In fairness, there is one argument that gay marriage opponents make that has some interest, which is the slippery slope argument (also made by Justice Scalia some time ago). If gay marriage now, why not polygamy, or marriage to pets, tomorrow? One can answer these with the same kind of fairness and utility arguments that argue for gay marriage above. As far as marrying pets, this hardly qualifies as a mutual aid society- it is utterly one-sided, and the relationship is in no way enhanced by giving it the status of marriage, especially in the legal terms of inheritance, medical rights, and tax status. Indeed, a New Yorker story recently illustrated the substantial problems of allowing pets to inherit money, as per the Leona Helmsley estate. Pets may be worthy of humane treatment, but they are not legal persons and do not constitute partners in any legal sense, whether for marriage or other contracts.

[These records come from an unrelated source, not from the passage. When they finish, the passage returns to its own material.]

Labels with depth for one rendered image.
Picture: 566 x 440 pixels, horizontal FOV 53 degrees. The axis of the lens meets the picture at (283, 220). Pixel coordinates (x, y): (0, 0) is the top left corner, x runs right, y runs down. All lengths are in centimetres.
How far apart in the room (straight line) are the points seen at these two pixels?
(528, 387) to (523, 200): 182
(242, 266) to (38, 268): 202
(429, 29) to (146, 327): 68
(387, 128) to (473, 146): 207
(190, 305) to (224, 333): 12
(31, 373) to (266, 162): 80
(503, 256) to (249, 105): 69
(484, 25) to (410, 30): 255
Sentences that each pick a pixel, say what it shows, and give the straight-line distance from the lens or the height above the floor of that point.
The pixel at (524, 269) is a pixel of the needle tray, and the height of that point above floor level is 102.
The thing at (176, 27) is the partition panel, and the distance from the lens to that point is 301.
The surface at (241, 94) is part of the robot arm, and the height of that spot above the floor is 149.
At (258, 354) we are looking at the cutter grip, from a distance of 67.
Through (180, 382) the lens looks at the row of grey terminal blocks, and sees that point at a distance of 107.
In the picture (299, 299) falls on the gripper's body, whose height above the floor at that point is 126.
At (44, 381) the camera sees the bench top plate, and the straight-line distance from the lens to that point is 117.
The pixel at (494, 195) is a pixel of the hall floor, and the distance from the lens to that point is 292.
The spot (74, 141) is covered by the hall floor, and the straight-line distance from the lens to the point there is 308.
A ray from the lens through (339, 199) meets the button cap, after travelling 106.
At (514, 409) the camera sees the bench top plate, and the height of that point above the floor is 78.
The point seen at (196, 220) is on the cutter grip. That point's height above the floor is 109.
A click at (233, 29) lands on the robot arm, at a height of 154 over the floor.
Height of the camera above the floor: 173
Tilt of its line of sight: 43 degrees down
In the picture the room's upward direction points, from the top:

Whether corporations are legal persons, and thus merit marriage rights, is a question for another day!

The polygamy issue is more intriguing, since it may well be an entirely voluntary arrangement among consenting adults. And it may even be socially beneficial when there is a shortage of available men. Muhammad encountered this situation after his various battles killed off many of the local men, so he stepped up to the plate to take in several women as wives, at a time when being a single woman was practically unheard of. Of course consummating one of his marriages with a girl of nine might detract from this altruistic narrative, but nevertheless, there is a point to the practice. Even today, the black community suffers from a very high incarceration rate of men and thus a shortage of eligible marriage partners. Would it make sense in the black community to allow polygamy, at least on a temporary basis, perhaps as an enticement for men to be responsible breadwinners? Hmmm.

Outside such extraordinary cases, there is the basic problem of the marriage market. In most societies, if men agree to have no more than one wife, then all have a chance at marriage and the (presumed) happinesses attendant thereunto. In fundamentalist Mormon communities, adolescent boys are actively and brutally exiled to the outside because there are not enough girls to go around- the old goats get first pick. In contemporary Islamic societies that allow polygamy, such as Saudi Arabia, much of the social discontent and extremism is attributable to hopelessness, not from the abstractions of modernism or the siren song of fundamentalist theology, but due to a deranged marriage market that drives men to despair and even to obligatory homosexuality.

Then there is the feminist argument. Is brainwashing and degradation of women a necessary component of polygamy? Would any sane woman participate in such a system? One hears many stories of women who were in polygamous households, said at the time that everything was peachy and wonderful, only to fall out at some later point and say that the polygamist life is inherently sexist and hopelessly riven with rivalry among the females. I have no personal knowledge of this, but it seems that polygamy only happens in male-dominated societies, where males dominate not only women but also other men in ways that are inherently incompatible with a fair and enlightened organization of society. Even in gender-unbalanced societies, is it not better to ameliorate the position of single women than to force or entice them into the fraught position of a second or third wife?

So, while it is dangerous to impute motives and impaired agency to people we don't know, in normal conditions there are plenty of reasons to favor the one-to-one system of marriage, and to enforce it to the exclusion of other systems so that on the whole, everyone can find their best chance of happiness in someone else's arms.